[Updated] Pasadena Now has learned that MME Retail, also known as MedMen, could lose the right to move forward in the city’s cannabis process.
According to a July 1 letter signed by Assistant City Manager Nicholas Rodriguez and obtained by Pasadena Now, the city has determined that material control of the company has changed due to turnover within the organization.
At least seven officials listed in MedMen’s initial January 2019 application as owners or key staff, have left MedMen, a change in ownership and/or management is not allowed and is considered material where it constitutes a “change of control,” according to the city’s process.
“The City Manager has reviewed the allegations and evidence regarding MedMen’s change of ownership and/or management, and believes that the changes at MedMen appear to be material and to rise to the level of a change of control,” the letter states.
The company has 10 days to prove it remains under the control of the people listed on its application.
According to the process, it was made clear during the process that the evaluation and final interview was to be of the actual team to be working in Pasadena.
“If the City Manager finds there was a change of control, MedMen shall lose the right to proceed through the cannabis permitting process and its application will be rejected. Any decision of the City Manager shall be final and there shall be no appeal therefrom.”
Allegations against MedMen were made in a letter sent to Pasadena Now, City Manager Steve Mermell and local City Councilmembers from Timothy Dodd CEO of SweetFlower Pasadena LLC.
Dodd called for an investigation into Integral Associates Dena and MedMen Pasadena Retail numerous changes in ownership and management.
City officials did not mention Integral when Pasadena Now reached out for comment on Dodd’s letter on Wednesday.
According to the letter, on June 5, 2019, the same day that the City announced the initial selection results of the cannabis screening application process, Green Thumb Industries Inc. (“GTI”), announced that it had paid $290 million to acquire ownership interests in Integral.
“The City Council of the City of Pasadena and its residents have rightly placed great importance on knowing who is actually in control of the cannabis businesses that it has approved to operate in the City, including ensuring that these operators remain the same as what the City originally approved,” Dodd said. “Sweet Flower views this as an ongoing relationship between business operators and the City, based on principles of trust and transparency. SweetFlower therefore welcomes the rules recently promulgated by the City clarifying that meaningful ownership and management changes by applicants during the permitting process must be investigated fully, and applauds the standard established that any change in control of an applicant invalidates its application. We look forward to the City diligently and transparently investigating the myriad ownership and management changes that have already occurred among at least two applicants.”
According to the letter, MedMen also should be investigated because its conditional license to operate a Medical Marijuana Dispensary in Staunton, Virginia was revoked by the Virginia Board of Pharmacy in June.
“A person is prohibited from holding or maintaining a commercial cannabis permit in the City of Pasadena if any of the following apply:
The applicant has been denied a permit or state license to engage in commercial cannabis activity, or has had a permit or state license to engage in commercial cannabis activity suspended and not reinstated, or revoked, by any city, county, city and county, or any other state cannabis licensing authority.”
Integral and another dispensary Harvest Pasadena have already received Conditional Use Permits (CUP). According to some cannabis experts, a CUP to sell in Pasadena is worth millions of dollars.

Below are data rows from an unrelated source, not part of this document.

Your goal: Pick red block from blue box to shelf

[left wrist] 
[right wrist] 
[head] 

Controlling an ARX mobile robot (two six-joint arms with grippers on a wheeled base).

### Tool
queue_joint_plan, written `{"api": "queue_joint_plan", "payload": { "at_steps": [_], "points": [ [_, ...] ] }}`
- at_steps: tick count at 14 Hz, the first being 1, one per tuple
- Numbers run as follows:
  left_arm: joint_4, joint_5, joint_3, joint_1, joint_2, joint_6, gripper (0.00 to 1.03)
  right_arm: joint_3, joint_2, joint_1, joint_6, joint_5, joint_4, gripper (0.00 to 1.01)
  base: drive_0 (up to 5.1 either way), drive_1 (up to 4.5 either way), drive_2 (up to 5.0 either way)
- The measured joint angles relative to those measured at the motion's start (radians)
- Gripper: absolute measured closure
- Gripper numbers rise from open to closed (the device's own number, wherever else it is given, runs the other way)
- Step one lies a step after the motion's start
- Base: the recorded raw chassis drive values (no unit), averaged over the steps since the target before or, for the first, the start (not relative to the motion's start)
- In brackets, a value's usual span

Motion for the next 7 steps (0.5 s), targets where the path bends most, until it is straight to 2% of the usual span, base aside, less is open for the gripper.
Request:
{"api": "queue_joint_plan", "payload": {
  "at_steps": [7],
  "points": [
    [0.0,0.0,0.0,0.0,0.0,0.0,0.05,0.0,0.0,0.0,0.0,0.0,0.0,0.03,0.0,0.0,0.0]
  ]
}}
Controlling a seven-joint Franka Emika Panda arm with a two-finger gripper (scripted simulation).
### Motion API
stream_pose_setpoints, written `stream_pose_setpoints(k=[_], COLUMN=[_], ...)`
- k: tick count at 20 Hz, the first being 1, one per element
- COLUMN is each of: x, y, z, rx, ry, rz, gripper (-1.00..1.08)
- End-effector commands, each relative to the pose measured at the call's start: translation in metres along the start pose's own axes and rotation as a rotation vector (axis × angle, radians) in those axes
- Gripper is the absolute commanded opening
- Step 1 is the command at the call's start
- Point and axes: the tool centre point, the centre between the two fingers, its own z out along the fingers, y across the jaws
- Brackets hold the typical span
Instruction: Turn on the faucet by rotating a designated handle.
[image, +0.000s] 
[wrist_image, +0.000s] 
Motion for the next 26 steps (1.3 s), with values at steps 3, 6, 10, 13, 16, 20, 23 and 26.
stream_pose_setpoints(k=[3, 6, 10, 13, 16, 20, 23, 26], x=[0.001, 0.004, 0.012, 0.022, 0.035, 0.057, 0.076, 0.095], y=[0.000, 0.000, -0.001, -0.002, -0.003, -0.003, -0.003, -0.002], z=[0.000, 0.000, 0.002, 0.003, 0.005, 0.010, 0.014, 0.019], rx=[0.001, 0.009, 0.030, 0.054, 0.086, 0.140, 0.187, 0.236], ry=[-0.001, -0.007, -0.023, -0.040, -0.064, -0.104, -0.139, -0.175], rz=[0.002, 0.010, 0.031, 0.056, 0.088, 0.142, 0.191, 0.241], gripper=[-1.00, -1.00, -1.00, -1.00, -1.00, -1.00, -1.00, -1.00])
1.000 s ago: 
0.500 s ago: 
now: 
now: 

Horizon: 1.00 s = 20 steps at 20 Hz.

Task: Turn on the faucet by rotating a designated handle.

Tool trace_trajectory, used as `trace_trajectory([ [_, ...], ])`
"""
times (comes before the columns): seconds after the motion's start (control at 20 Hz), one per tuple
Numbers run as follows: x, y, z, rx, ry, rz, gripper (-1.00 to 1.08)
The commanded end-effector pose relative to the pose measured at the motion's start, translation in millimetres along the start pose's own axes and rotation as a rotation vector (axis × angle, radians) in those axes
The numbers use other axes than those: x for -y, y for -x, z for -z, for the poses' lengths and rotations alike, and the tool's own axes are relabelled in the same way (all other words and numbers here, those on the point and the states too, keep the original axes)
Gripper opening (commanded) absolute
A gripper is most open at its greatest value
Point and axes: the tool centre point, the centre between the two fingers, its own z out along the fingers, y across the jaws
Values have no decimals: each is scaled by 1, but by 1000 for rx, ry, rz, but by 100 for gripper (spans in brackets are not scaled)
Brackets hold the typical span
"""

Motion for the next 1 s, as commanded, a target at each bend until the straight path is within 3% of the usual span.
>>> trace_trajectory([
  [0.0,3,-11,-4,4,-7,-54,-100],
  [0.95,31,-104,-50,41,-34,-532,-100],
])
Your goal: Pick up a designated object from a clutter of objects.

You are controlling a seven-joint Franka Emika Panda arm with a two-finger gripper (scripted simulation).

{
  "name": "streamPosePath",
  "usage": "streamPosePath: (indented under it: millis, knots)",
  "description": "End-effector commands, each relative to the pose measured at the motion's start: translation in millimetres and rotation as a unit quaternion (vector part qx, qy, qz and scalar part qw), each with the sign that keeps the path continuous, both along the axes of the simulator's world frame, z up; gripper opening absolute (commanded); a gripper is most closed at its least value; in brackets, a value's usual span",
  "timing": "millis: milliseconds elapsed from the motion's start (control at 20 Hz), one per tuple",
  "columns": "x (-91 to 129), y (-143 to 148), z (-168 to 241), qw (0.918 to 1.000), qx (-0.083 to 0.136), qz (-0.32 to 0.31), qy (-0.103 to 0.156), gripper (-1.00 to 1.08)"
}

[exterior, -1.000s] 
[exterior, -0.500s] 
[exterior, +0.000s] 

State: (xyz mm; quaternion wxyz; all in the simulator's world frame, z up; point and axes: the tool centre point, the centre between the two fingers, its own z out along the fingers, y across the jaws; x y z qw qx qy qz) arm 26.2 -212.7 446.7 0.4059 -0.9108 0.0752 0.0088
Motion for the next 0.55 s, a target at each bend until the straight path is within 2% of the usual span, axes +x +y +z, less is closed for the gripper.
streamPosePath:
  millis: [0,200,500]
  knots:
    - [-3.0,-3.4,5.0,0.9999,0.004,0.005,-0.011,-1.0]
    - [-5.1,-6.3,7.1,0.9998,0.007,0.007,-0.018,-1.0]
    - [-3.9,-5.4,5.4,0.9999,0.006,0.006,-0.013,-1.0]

Many Harvest dispensaries were acquired by High Times earlier this year. It is not known if the Pasadena dispensary scheduled to open on Colorado Boulevard in Old Pasadena was part of the sale.
Integral, MME Retail and Harvest Pasadena won the right to move forward in the city’s selection process along with Varda and SweetFlower.
The companies later began feuding with each other after it became obvious all of them would not receive a CUP.
SweetFlowers’ permit application was ruled “incomplete” because it did not provide a location map prepared by a licensed surveyor, as required by the city’s application process.
It is not known if SweetFlower would be allowed back in the process if MedMen is disqualified.
In April, city officials cancelled a hearing into applications by MedMen and Varda after Todd sent a letter to the City Manager.
That meeting has not been rescheduled.